Great Barrington — The town’s policy that its police won’t harass or tattle to immigration agents on undocumented residents – that all residents will receive equal treatment – pre-existed a statement issued on the matter last month.
The town’s statement was reviewed and clarified by the Selectboard and Town Manager Jennifer Tabakin Monday (December 20) in response to a open meeting law complaint from The NEWSletter’s Eileen Mooney, who said the town’s statement should have been placed on that meeting’s agenda.
The statement reads as follows:
“We join other Police Departments in the Commonwealth and our state police in making a statement on community relations.
“We want our immigrant population to know that local police will continue to be committed to building and maintaining positive relationships within the community. We will continue and always be there to serve everyone in our community and have zero tolerance for bullying or harassment.
“The Great Barrington Police Department does not investigate civil immigration laws, as this role falls to the federal government. All of our residents should be completely confident that their local police department is here to assist them in a crisis situation.
“Municipal police exist to ensure public safety and security, and the Town of Great Barrington has worked hard to ensure that there are strong, positive relationships among all groups in this community. We will continue in this manner moving forward.”
Board Vice Chair Steve Bannon said this statement had been officially put on Monday’s agenda, just to cover the bases.
After some housekeeping to make agenda items on the “Town Manager’s Report” more transparent, there was some discussion about the policy and a public hearing. Board member Ed Abrahams explained what the policy means.
“If you call 911 because your neighbor’s house is on fire, you’re not going to get arrested,” he said. Undocumented residents “don’t need to be in fear…we’re not making a statement about immigration policy and this has been existing policy…what the state police have called for.”

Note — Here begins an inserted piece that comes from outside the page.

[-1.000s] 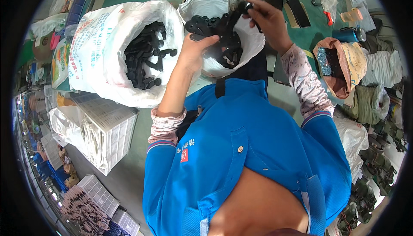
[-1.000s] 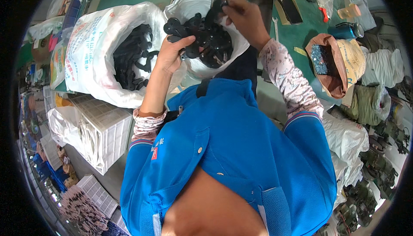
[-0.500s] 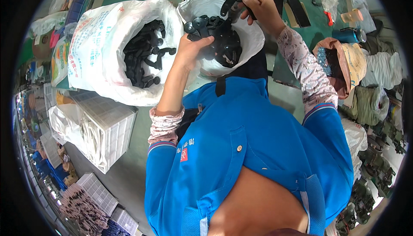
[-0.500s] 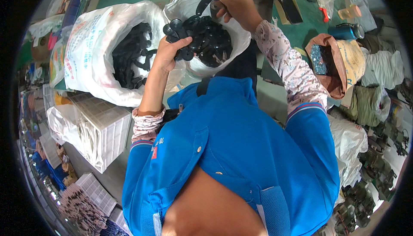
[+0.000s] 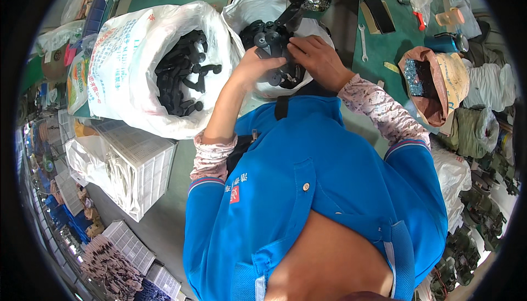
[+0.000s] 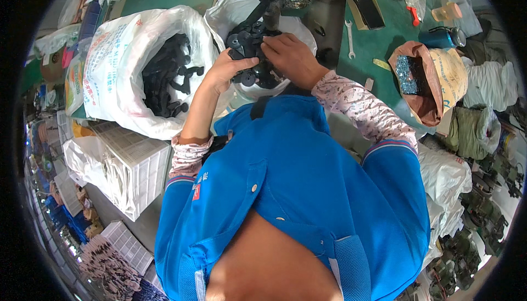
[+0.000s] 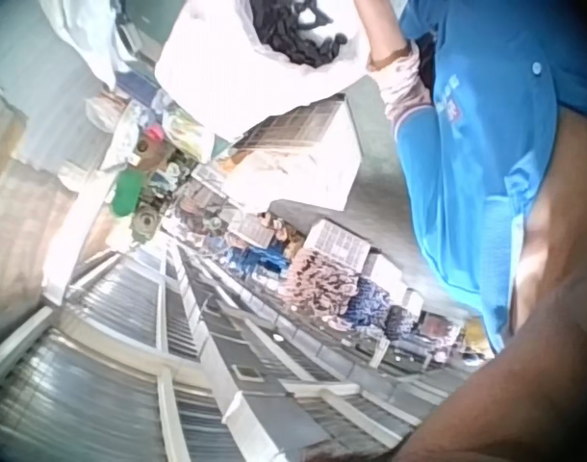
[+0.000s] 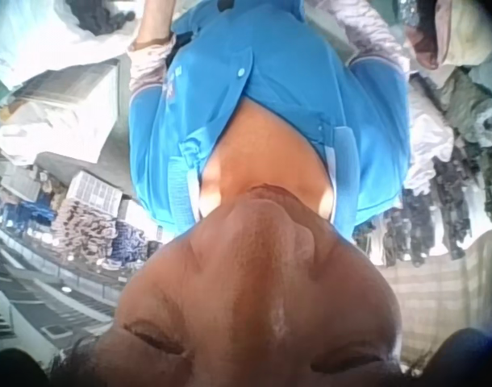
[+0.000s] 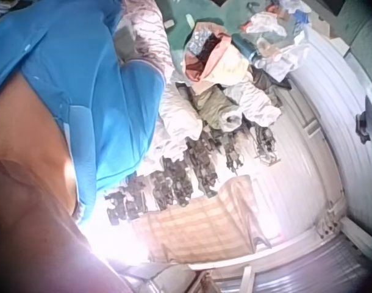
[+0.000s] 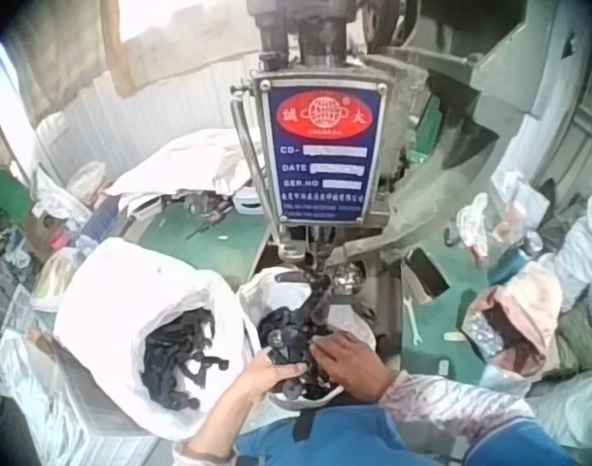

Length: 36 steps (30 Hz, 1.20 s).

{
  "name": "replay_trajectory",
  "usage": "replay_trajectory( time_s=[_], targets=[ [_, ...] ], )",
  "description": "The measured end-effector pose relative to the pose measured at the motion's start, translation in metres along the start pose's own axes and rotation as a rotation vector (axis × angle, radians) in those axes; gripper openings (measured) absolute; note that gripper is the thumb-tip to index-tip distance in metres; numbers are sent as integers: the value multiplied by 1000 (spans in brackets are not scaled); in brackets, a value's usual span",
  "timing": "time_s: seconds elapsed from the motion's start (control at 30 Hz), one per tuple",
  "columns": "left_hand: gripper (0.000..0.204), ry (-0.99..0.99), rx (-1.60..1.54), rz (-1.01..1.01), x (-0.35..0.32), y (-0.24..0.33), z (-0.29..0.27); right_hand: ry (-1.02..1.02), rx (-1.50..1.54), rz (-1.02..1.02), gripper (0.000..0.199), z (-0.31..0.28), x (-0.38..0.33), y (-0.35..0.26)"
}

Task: The person repeatedly picks small black plastic parts from a white sack, places them into a press-like tool, and transfers the processed parts into a second sack. The person briefly walks to retrieve a sack from the floor and returns to continue the same cycle.

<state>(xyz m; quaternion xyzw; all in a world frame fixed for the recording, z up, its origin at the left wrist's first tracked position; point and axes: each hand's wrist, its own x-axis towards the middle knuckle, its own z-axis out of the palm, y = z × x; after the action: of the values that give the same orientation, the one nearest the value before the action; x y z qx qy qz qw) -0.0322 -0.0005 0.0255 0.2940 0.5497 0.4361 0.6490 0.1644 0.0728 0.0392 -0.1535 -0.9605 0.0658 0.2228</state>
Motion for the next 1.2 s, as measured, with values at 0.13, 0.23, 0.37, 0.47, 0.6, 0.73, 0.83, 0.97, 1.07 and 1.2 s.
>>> replay_trajectory(
  time_s=[0.13, 0.23, 0.37, 0.47, 0.6, 0.73, 0.83, 0.97, 1.07, 1.2],
  targets=[
    [28, -119, -100, -60, -5, 1, -1, 53, 421, 295, 35, 2, -16, 9],
    [27, -284, -138, -88, -12, 8, 5, 34, 1135, 560, 34, -23, -13, 6],
    [25, -494, -140, -137, -24, 9, 12, -259, 1176, 373, 32, -44, -1, 11],
    [27, -589, -105, -124, -27, 7, 14, -264, 1161, 249, 32, -35, 0, 12],
    [30, -522, -133, -43, -21, -3, 8, -134, 1061, 194, 26, -36, -1, 15],
    [31, -311, -284, -50, -22, -5, 1, 28, 1040, 488, 26, -42, 0, 19],
    [27, -204, -361, -15, -19, -5, 0, 202, 1023, 593, 28, -45, 14, 29],
    [31, -194, -451, 28, -16, -5, 4, 298, 1035, 601, 29, -45, 38, 46],
    [35, -173, -479, 27, -15, -4, 6, 266, 990, 676, 26, -45, 52, 52],
    [34, -161, -465, 20, -13, -1, 9, 118, 1012, 746, 28, -29, 63, 76]
  ],
)
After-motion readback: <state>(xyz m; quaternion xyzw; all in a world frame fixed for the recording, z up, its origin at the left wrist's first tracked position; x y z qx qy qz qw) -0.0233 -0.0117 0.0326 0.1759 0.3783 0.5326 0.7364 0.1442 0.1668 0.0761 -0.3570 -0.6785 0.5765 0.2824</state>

Indeed, it is a fundamental part of the progressive policing style, practiced by the Great Barrington Police Department, known as “community policing.”
Board member Dan Bailly noted that it doesn’t change how police deal with criminal behavior among all the populations. “Undocumented people will also be charged with crimes if they commit them,” he said.
“Are we a sanctuary town?” asked Patrick Fennell, who didn’t appear too happy about the idea.
Bannon said that no, the town was not.
“Just checking,” Fennell replied.
Tabakin explained that the term “sanctuary city” doesn’t apply here because “we’re not a city.”
Nitpick at will. But actually, by having such a policy, the town is kind of acting as a sanctuary town if you use the definition reported by the Economist in this article: “There is no specific legal definition for what constitutes a sanctuary jurisdiction but the term is widely used to refer to American cities, counties or states that protect undocumented immigrants from deportation by limiting cooperation with federal immigration authorities.”
The statement by the board and Tabakin came on the heels of some hot-headed campaign grandstanding by President-elect Donald Trump (To read a local story about what it feels like to be undocumented in the age of Trump, click here).
A number of cities grew downright defiant at Trump’s anti-immigrant invective and policy threats and have built in all kinds of protections for undocumented immigrants.
Meanwhile, in little Great Barrington last month, the town’s statement of policy issued forth a flood of love into Town Hall, which rarely gets a dose of it.
And last night it continued as our very own intellectual star, local author and philosopher Daniel Klein, was among others who had come bracing for some kind of reversal. Klein got up to tell the board and Tabakin he was grateful, and that he was “proud” to be a citizen of the town. Then he quoted New York City mayor Bill DeBlasio: “If the federal government wants our police officers to tear immigrant families apart, we will refuse to do it.”
“I know that, for procedural reasons, you may be revisiting that vote tonight,” Klein added. “But I feel confident that you will again act with deep care and dignity.”
Here is the full text of Klein’s remarks to the Selectboard:
“I want to express my gratitude to our Selectmen and our Police Department for creating and unanimously passing the ‘Sanctuary’ resolution at their last meeting. You made me proud to be a citizen of Great Barrington.
“In passing this resolution, our town joins many other towns throughout the Commonwealth: North Adams, Pittsfield, Northampton, Amherst, Somerville, Chelsea, and Boston.
“And we also join many cities throughout the country: Los Angeles, Washington DC. Baltimore, Salt Lake City, Burlington, Denver, Minneapolis, and many, many more, including New York City.
“It was New York City’s mayor, Bill DeBlasio who said: “If the federal government wants our police officers to tear immigrant families apart, we will refuse to do it.”
“I know that for procedural reasons, you may be revisiting that vote tonight. But I feel confident that you will again act with deep care and dignity.
“Thank you very much.”
Klein later told the Edge that he thought the term “Sanctuary” in this regard may have “originated with the Sanctuary Movement of the 1980s, which was a religiously-based movement that provided safe-havens in churches and synagogues for Central American refugees fleeing civil conflicts. That is yet another strategy and one we might have to keep in mind for the future.”